Do you have any sources or citations to support the broad claims about increases in administrators or broad surplus revenue? As non-profits, if tuition is going up and all other fund sources are flat, then expenditures have to go up as well, there is no owner's profit to absorb excess revenue.

The best data I has is from the Education department, see the last part of this chart (Expenditure per full-time-equivalent student in constant 2022-23 dollars):

https://nces.ed.gov/programs/digest/d23/tables/dt23_334.10.a...


I'm won't claim that universities don't have a problem with adminstrative bloat, but looking at simple top-line numbers like number of non-teaching staff can easily be misleading.

I don't know about Brown specifically, but schools like MIT receive large amounts of federal funding to do research. Administrating that funding requires staffing (paperwork for proposals, contracting, accounting, invoicing, etc). MIT probably also has non-teaching research staff that are entirely grant-funded. I'd be surprised if undergrad tuition is paying for any of this.

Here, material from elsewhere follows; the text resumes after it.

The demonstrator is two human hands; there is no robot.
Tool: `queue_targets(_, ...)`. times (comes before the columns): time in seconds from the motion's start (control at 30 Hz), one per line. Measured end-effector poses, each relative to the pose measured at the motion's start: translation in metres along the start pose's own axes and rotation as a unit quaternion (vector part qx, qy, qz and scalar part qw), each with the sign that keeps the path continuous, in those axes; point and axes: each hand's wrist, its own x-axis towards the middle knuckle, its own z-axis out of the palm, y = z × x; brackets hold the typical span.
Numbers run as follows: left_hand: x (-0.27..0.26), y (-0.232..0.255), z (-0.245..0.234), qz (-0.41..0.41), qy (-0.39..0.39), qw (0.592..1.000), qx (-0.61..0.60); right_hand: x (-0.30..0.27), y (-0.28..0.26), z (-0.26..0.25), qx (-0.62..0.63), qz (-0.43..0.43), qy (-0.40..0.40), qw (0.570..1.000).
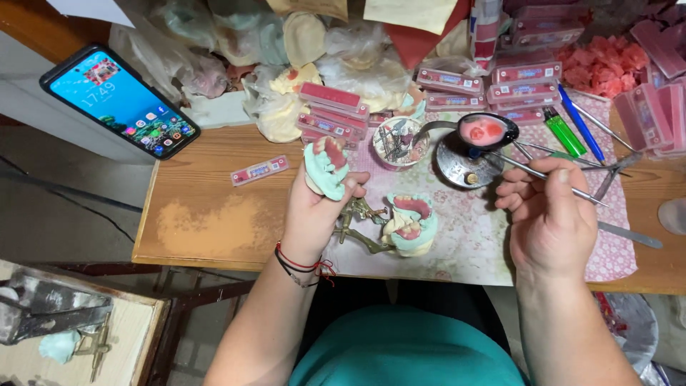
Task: Applying and shaping pink wax on a dental model using a metal spatula
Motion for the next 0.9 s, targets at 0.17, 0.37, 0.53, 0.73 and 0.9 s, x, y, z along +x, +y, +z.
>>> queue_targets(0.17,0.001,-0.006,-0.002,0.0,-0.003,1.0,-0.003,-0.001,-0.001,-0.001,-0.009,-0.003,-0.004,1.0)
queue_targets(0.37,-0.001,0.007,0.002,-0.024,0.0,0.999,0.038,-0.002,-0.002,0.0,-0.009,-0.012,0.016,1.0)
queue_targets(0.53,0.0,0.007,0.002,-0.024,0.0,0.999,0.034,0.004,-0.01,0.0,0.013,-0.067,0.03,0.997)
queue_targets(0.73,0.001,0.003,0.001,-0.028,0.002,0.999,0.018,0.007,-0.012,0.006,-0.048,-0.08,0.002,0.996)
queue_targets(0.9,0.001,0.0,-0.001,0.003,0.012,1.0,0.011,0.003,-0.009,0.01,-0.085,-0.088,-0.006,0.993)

He he. If you think the costs for an education will go down because they're seeing fewer applications and they're getting less funding from other sources, I have bad news for you.


It may be good but also can be very problematic.

Organizations don't really shrink well. When times are good, they hire a lot of people that are marginally necessary. Over the good times, these roles become well-integrated into how the organization does business; whether or not they were necessary at first, people start depending on that person for a task, their approvals become part of a critical workflow, they develop special institutional knowledge without which the institution won't function, etc. When the organization needs to shrink, the marginally-necessary roles all get laid off. Except now you have all these unfilled dependencies. Other remaining employees depend upon the now-gone employees to do their jobs. Communication processes break. People get demoralized as they realize the organization is broken anyway, and quiet-quit or start looking out for their own self-interest.

You run into Gall's Law in action: "A complex system that doesn't work cannot be patched up to make it work: you have to start over with a working simple system."

Lots and lots of things are going to break as fertility declines and the population shrinks. Education is going to be one of the first ones hit because it explicitly deals with young people, but likely this will go right up to capitalism and the state.


I'll give a real example.

In my department we have research staff to look at research proposals and make sure they're good before they're submitted to the grant agency.

Someone might look at the budget and say "This is administrative bloat because it is not teaching focused so we are cutting them."

What's the downstream effect? Well now those professors who relied on the research staff have to take time out of their schedules to do deeper reviews of their work, so they reduce teaching time and increase research time.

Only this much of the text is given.